First the Australian study: they used full-body Skins compression suits — yep, that’s long sleeves and full leggings. The test was a treadmill simulation of the demands of a typical soccer game, with a mix of walking, jogging, running and sprinting for 45 minutes; the more distance you cover, the “better” you’ve done. They had volunteers do the test twice, once with Skins and once without, and found a “moderate strength likely improvement” in distance covered (5.42 vs. 5.88 km), and similar “likely” improvements in muscle oxygenation, but no changes in heart rate and VO2.

(This “likely” business means they didn’t find statistically significant differences — not surprisingly given the small sample size — but still have reason to believe that the difference is big enough to matter to athletes, if I understand correctly.)

Now, I believe the oxygenation stuff. No doubt that if you cram yourself into one of these suits, you are affecting your physiology in some way. (For example, as the authors note, similar previous studies have found that — surprise, surprise — full body suits “may have some thermoregulatory effects.” In other words, they make you hotter.)

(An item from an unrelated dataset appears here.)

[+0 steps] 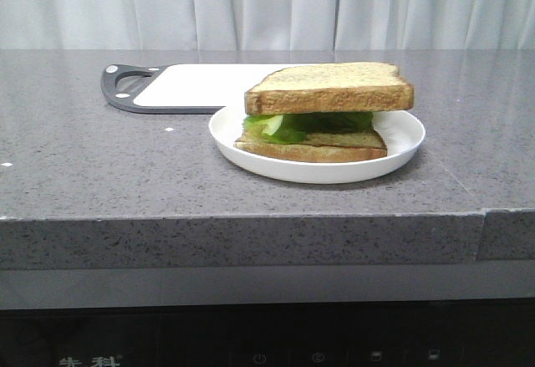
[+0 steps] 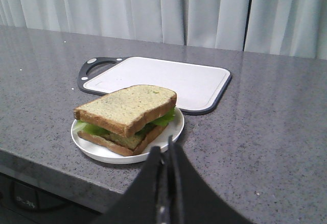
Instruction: Left arm grabs bread, right arm adds lettuce
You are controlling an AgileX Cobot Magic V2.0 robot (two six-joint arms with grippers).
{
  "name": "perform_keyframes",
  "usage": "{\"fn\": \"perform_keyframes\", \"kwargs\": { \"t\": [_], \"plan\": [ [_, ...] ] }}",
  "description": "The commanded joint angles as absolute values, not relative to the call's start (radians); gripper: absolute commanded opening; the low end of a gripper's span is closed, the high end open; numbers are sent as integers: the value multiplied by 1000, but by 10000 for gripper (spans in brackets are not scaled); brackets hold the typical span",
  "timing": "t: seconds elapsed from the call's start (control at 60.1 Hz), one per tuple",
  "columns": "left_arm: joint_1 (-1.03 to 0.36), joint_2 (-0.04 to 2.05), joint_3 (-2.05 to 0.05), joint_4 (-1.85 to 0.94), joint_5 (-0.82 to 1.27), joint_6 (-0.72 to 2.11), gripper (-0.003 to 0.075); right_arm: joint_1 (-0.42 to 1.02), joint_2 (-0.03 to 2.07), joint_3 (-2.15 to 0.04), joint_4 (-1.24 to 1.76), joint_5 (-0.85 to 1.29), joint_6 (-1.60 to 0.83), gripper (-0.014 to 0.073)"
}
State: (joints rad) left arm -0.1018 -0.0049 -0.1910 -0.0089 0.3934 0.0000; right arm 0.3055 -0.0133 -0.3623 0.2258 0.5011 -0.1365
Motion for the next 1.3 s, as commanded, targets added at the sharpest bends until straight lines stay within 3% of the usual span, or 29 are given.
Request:
{"fn": "perform_keyframes", "kwargs": {
  "t": [0.0,0.333,1.28],
  "plan": [
    [-71,-24,-165,-9,298,-7,-21,300,-19,-387,219,423,-138,-60],
    [-54,-24,10,-66,126,-7,-21,300,-19,-387,219,423,-138,-60],
    [-54,-24,11,-107,118,-7,-20,300,-19,-387,219,423,-138,-60]
  ]
}}
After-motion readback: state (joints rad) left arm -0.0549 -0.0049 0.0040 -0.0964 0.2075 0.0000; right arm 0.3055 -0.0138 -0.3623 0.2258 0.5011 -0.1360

But the question is, are these small physiological effects translating into meaningful performance changes? On the surface, you might think this study answers yes. However, it absolutely boggles my mind that anyone could write a paper like this and not even mention the possibility of a placebo effect. Really? You put one group in a $100 spacesuit, the other group in a cotton undershirt, and you’re surprised to see an 8% improvement in a very “soft” measurement with a 12% error bar? And then you conclude, with a straight face, that these things will make you a better soccer player because you’ll have more oxygen in your lower limb muscles, even though the increased speed was only seen during the jogging portions of the test and not the fast running or sprinting?

Okay, so on the other hand, two new studies from Indiana. One tested lower leg compression garments on 16 distance runners, and found no changes in muscle oxygenation, running economy, or mechanics. The other tested the upper thigh compression shorts that basketball players love, using three sizes (Goldilocks style: one that was a size up, one that was a size down, and one that was just right). Vertical jump was the same in all three cases.

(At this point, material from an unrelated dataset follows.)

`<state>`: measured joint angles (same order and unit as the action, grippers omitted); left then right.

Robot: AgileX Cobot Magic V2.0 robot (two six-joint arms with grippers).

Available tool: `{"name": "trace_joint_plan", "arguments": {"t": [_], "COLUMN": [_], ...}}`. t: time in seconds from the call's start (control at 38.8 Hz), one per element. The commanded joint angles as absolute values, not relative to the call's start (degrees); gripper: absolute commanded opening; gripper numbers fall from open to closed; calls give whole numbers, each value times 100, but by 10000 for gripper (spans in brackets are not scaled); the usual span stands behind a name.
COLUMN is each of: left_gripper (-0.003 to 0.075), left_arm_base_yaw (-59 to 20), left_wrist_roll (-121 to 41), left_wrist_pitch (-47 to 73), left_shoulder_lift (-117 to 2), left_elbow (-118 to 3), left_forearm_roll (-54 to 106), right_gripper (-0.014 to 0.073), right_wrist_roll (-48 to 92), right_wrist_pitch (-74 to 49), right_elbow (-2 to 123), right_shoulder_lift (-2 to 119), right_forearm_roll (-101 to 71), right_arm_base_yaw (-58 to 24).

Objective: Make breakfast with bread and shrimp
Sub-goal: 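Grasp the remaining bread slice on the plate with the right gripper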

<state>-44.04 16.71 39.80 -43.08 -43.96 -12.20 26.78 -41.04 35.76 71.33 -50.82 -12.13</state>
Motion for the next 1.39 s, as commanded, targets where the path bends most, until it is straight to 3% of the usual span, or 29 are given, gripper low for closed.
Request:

The most interesting point in the Indiana studies may be the following:

Although overall the study found that the compression garment had no effect on running mechanics and economy, there was some variation. Four subjects had an average of greater than one percent increase in oxygen consumption — their economy worsened — while wearing the compression garment. However, four other subjects experienced a greater than one percent decrease in oxygen consumption — their economy improved — while wearing the compression garment. Laymon had her subjects complete a subjective questionnaire about their feelings toward compression garments before completing their tests. It turned out that the subjects who experienced improvement in their economy were more likely to have a favorable attitude toward compressive wear and believed that by wearing the compressive garment their racing would improve.

“Overall, with these compressive sleeves and the level of compression that they exert, they don’t seem to really do much,” [researcher Abigail] Laymon said. “However, there may be a psychological component to compression’s effects. Maybe if you have this positive feeling about it and you like them then it may work for you. It is a very individual response.

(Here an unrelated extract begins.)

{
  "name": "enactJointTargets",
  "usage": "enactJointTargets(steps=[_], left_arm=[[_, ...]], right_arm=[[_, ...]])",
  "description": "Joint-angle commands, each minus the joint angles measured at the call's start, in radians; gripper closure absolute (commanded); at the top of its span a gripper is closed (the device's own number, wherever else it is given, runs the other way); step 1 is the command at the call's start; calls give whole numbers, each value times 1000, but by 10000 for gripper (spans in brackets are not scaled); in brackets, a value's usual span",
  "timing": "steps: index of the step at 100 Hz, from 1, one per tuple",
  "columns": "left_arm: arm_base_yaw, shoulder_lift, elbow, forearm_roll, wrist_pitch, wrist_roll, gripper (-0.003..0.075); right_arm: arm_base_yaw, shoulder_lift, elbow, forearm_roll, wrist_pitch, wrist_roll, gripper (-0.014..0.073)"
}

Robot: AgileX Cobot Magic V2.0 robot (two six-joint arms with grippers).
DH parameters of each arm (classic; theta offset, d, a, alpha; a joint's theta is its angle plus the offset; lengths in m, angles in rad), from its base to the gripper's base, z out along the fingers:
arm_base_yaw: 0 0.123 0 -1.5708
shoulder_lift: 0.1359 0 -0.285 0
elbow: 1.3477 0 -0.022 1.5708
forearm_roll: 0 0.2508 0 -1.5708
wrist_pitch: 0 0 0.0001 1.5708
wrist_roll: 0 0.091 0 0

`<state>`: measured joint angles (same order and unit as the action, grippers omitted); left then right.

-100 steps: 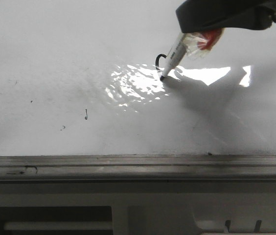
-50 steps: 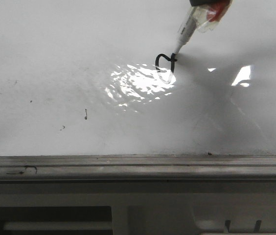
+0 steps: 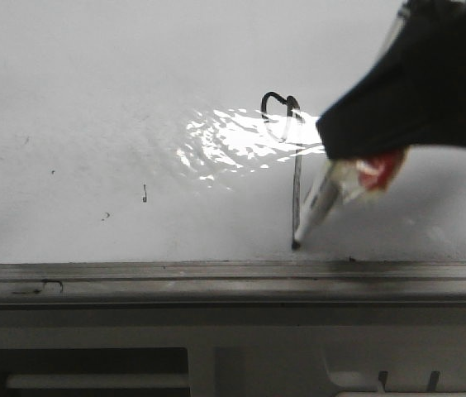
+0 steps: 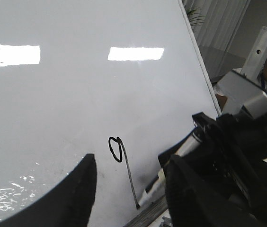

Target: Write number 9 on whiteboard

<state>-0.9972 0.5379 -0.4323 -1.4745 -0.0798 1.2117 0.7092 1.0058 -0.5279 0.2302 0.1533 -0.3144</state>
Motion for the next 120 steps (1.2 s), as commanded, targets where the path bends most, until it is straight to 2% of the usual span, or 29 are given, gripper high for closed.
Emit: enactJointTargets(steps=[1, 31, 49, 64, 83, 98, 120], left_arm=[[-6, 2, -28, -1, -7, -1, 406], [-6, 2, -28, -1, -7, -1, 406], [-6, 2, -28, -1, 3, -1, 406], [-6, 14, -28, 27, 37, 1, 406], [-6, 146, -30, 94, 133, 1, 406], [-6, 310, -88, 177, 228, 14, 406], [-6, 515, -223, 224, 311, 135, 406]], right_arm=[[4, 9, 30, -31, -63, -25, 655], [6, 5, 20, -22, -97, -25, 656], [65, -111, -96, -23, -41, -25, 657], [108, -179, -176, -23, 80, -25, 657], [109, -190, -184, -23, 191, -25, 661], [109, -190, -184, -22, 223, -25, 661], [170, -190, -184, -22, 219, -106, 667]])
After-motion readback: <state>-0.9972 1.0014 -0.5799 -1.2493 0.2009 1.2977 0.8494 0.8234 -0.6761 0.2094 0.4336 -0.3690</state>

Two important points here. First, it looks like if you believe they work, then they will. (See my post last week confirming that superstitions boost performance!) Second, there’s significant individual variation. As I said at the top of this post, there’s no doubt that compression does something to the body. But these studies, and the others that continue to pile up, do nothing to convince me that we’ve figured out how to harness those effects in a useful way (at least for performance enhancement — recovery from soreness looks a little more solid at this point).